Stored cross-site scripting in Eclipse Open VSX Registry (versions 0.1.0 through before 1.0.2) allows an attacker who self-registers a publisher account to upload a VSIX containing malicious HTML that the /vscode/unpkg/ endpoint serves inline as text/html within the open-vsx.org origin, with no Content-Security-Policy or Content-Disposition: attachment header. When a logged-in victim is lured to the resulting URL, the script runs in the registry's origin and can steal session tokens, mint Personal Access Tokens, and publish trojanized extension versions - turning a single XSS into a supply-chain compromise of VS Code, VSCodium, Cursor, and Windsurf users. No public exploit is identified at time of analysis and EPSS risk is low (0.17%), but the downstream blast radius is severe.
Remote code execution in Ray (the distributed compute/ML framework) before version 2.56.0 lets attackers run arbitrary code by feeding a malicious tar archive to the WebDataset reader. The read_webdataset() datasource invokes pickle.loads() on .pkl/.pickle entries and torch.load() with weights_only=False on .pt/.pth entries with no validation, so code executes inside every Ray remote worker that processes the archive. No public exploit has been identified at time of analysis, but the fix is available in Ray 2.56.0 and the issue is documented in a GitHub Security Advisory (GHSA-hhrp-gw25-jr43) and a VulnCheck advisory.
Privilege escalation and container escape in NVIDIA Container Toolkit for Linux (and the GPU Operator that bundles it) stem from a time-of-check to time-of-use (TOCTOU) race condition that can lead to arbitrary code execution, privilege escalation, and data tampering across a scope boundary. A low-privileged attacker who can win the race may break out of the intended isolation boundary of GPU-enabled containers. No public exploit has been identified at time of analysis, and the CVE is not listed in CISA KEV; NVIDIA is the reporting source via its product-security advisory 5850.
Remote code execution in Microsoft Edge (Chromium-based) stems from a use-after-free (CWE-416) memory-corruption flaw that lets an authorized attacker run arbitrary code over a network within the browser process.
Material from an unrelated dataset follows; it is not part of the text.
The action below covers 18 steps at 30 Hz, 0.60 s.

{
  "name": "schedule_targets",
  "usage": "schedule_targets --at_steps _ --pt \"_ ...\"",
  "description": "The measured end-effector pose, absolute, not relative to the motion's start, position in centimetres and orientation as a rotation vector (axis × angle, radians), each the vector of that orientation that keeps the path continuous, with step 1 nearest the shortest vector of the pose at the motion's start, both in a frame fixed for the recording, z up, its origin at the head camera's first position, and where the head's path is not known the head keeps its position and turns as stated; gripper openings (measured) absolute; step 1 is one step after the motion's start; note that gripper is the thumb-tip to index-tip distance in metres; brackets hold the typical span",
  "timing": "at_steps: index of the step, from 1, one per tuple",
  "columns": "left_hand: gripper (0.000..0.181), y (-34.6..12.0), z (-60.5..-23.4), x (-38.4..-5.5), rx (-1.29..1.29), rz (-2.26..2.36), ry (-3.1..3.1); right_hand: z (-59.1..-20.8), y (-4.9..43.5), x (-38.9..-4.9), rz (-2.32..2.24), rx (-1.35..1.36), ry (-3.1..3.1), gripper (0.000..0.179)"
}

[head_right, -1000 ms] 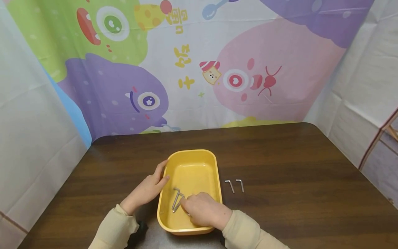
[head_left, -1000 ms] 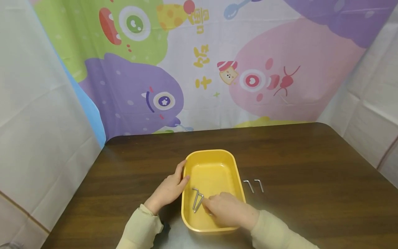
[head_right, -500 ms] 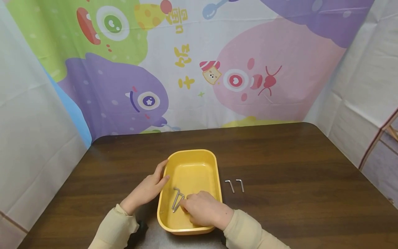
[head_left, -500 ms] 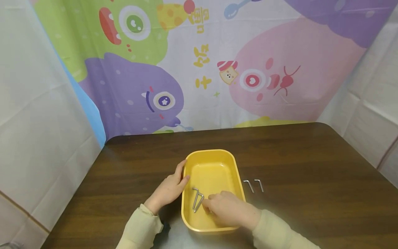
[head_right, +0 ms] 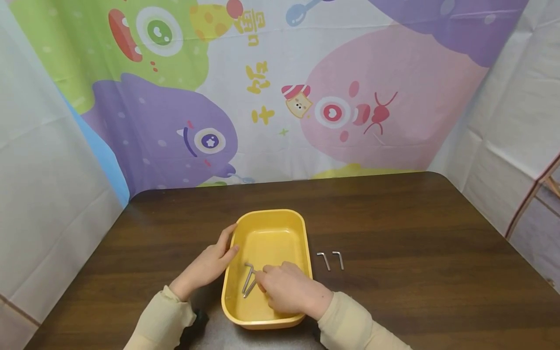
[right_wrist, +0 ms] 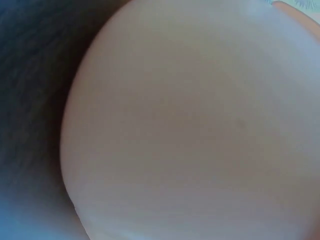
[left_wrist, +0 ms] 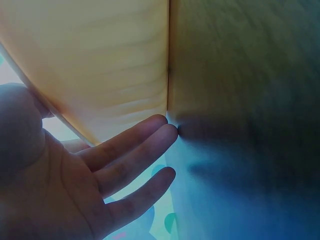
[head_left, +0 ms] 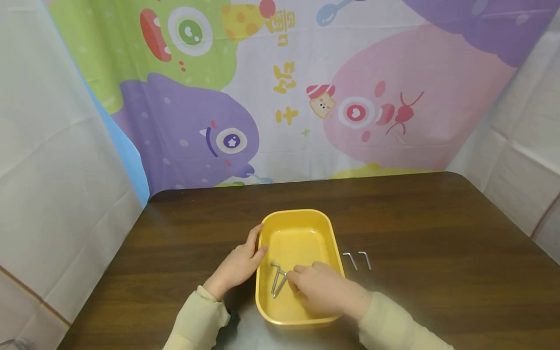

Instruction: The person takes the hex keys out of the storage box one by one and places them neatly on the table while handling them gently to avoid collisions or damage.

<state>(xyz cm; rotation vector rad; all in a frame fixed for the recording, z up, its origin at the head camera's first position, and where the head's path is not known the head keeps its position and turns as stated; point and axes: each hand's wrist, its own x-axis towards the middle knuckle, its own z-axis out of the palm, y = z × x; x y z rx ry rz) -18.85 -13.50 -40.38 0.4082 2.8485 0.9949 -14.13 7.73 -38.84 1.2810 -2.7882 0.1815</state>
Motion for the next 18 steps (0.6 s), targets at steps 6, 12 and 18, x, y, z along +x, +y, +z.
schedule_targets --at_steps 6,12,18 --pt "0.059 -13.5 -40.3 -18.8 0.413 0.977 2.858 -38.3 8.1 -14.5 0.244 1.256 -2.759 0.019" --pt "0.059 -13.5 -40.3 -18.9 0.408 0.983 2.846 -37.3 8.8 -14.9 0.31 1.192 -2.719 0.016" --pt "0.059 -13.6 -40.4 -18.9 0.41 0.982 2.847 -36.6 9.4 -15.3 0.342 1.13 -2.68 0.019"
Microsoft has shipped an official fix and rates it CVSS 8.3; the exploit-maturity metric is Unproven (E:U), meaning no public exploit identified at time of analysis and it is not listed in CISA KEV. Impact is high to confidentiality and integrity with partial availability loss, making it a meaningful but not emergency patch priority for Edge-based endpoints.
Sandbox escape in Google Chrome on Android (versions prior to 150.0.7871.46) lets an attacker who has already compromised the renderer process break out of the browser sandbox via a crafted HTML page that abuses insufficient input validation in the Dawn WebGPU component. Google rates the Chromium severity as High, and the flaw carries a CVSS 8.3 with a scope-changing impact. There is no public exploit identified at time of analysis, and CISA SSVC records exploitation status as none.